With pictures left out, retype the lines from the start of the records through the one that contains "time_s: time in".

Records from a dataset
-*-
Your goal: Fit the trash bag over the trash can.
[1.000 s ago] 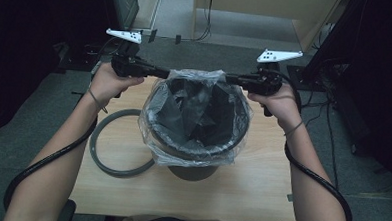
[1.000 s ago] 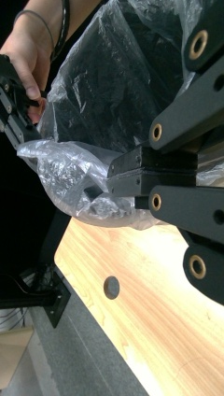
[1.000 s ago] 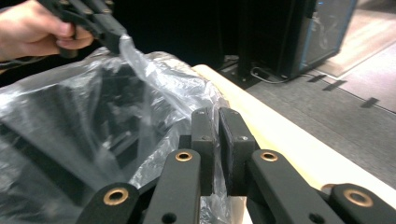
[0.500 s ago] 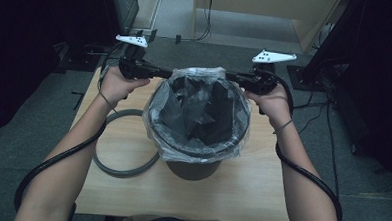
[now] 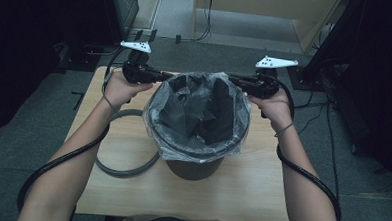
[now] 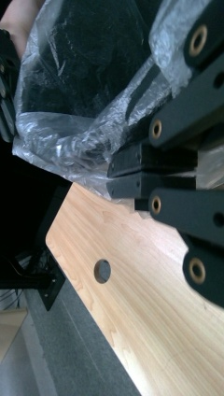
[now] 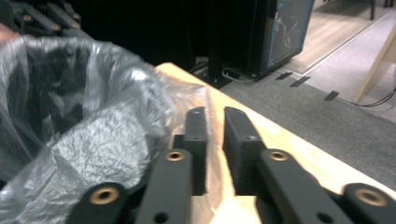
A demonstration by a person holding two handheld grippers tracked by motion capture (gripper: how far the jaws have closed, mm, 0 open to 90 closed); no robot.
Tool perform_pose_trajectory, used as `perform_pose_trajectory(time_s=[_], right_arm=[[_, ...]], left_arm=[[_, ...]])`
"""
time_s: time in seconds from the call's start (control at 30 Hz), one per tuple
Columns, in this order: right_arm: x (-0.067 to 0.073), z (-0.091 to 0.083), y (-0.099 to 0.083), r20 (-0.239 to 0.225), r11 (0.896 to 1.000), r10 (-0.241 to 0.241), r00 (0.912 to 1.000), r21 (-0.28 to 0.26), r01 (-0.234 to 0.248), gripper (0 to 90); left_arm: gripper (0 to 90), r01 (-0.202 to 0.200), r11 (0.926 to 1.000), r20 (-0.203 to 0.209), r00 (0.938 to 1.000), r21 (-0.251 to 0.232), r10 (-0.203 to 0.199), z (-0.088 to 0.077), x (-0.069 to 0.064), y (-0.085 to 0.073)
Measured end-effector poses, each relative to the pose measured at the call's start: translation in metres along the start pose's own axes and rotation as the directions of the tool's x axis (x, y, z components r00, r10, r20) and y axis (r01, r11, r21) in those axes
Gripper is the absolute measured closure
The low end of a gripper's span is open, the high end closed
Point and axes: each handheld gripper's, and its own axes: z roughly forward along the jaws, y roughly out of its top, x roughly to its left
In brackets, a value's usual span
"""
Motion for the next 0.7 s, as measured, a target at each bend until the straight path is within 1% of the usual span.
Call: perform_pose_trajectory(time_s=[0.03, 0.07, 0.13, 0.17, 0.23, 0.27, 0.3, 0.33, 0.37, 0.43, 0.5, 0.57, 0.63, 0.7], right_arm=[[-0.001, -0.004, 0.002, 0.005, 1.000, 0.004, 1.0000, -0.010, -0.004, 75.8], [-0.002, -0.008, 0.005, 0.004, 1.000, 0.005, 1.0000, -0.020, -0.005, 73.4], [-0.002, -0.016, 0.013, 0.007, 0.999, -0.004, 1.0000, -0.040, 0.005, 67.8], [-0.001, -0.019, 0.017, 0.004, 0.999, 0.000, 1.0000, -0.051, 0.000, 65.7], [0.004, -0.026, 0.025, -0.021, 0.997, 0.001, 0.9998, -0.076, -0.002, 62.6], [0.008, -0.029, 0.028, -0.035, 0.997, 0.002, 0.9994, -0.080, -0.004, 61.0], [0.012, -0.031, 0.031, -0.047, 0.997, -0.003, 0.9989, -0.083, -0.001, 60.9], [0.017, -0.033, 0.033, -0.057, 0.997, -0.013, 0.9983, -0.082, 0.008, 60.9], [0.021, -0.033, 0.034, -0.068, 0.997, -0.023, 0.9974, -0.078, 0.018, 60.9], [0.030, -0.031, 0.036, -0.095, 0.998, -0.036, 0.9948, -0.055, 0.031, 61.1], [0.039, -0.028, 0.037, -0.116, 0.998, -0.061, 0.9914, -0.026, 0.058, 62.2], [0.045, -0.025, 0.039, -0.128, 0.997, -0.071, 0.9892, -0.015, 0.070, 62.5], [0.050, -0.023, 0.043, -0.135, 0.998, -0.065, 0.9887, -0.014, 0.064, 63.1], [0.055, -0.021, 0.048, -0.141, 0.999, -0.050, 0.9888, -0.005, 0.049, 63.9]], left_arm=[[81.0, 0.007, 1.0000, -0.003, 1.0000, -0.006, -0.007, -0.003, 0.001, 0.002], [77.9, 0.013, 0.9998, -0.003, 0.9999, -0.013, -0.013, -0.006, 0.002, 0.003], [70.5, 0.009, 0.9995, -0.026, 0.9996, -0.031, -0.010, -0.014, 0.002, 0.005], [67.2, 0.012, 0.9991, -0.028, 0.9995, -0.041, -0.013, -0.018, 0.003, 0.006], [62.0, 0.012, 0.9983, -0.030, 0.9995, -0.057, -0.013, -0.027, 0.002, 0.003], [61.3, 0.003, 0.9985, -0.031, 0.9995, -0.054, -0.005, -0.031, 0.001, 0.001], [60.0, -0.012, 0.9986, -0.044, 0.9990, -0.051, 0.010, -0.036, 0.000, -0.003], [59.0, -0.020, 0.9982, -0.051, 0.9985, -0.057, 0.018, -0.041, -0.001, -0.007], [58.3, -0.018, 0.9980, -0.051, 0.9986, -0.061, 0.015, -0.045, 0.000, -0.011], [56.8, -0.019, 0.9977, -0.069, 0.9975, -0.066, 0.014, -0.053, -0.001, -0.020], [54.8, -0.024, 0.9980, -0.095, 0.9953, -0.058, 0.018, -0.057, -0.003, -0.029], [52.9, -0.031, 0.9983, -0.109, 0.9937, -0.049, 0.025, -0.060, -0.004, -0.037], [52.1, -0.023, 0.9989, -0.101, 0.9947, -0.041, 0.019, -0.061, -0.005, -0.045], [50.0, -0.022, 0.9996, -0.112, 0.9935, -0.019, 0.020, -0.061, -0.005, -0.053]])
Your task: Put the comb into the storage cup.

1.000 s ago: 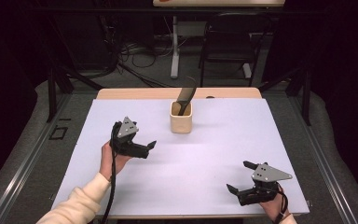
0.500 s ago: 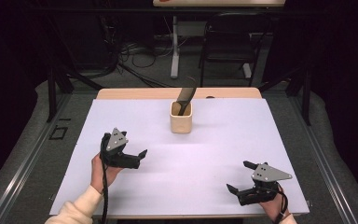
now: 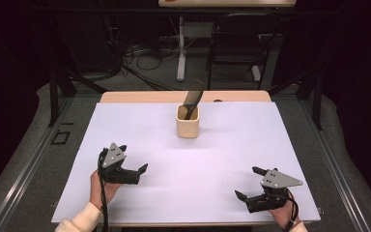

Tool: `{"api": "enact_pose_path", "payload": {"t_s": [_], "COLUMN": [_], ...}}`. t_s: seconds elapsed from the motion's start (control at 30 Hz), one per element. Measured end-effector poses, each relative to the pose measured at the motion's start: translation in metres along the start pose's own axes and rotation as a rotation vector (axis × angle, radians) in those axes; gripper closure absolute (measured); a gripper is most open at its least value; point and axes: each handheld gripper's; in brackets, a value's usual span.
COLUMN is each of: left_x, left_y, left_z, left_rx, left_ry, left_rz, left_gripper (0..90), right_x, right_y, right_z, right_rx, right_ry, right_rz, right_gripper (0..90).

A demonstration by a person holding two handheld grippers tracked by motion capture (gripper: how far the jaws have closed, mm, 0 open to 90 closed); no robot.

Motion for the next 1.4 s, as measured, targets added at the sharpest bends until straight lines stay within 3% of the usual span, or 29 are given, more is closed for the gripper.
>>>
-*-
:: EXERCISE SOLUTION ::
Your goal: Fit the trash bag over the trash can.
[1.000 s ago] 
[1.000 s ago] 
[1.000 s ago] 
[0.500 s ago] 
[now] 
[now] 
[now] 
A demonstration by a person holding two handheld grippers tracked by motion capture (gripper: how far the jaws have closed, mm, 0 open to 90 closed); no robot.
Tool perform_pose_trajectory, used as `perform_pose_trajectory(time_s=[_], right_arm=[[_, ...]], left_arm=[[_, ...]])`
"""
time_s: time in seconds from the call's start (control at 30 Hz), one per tuple

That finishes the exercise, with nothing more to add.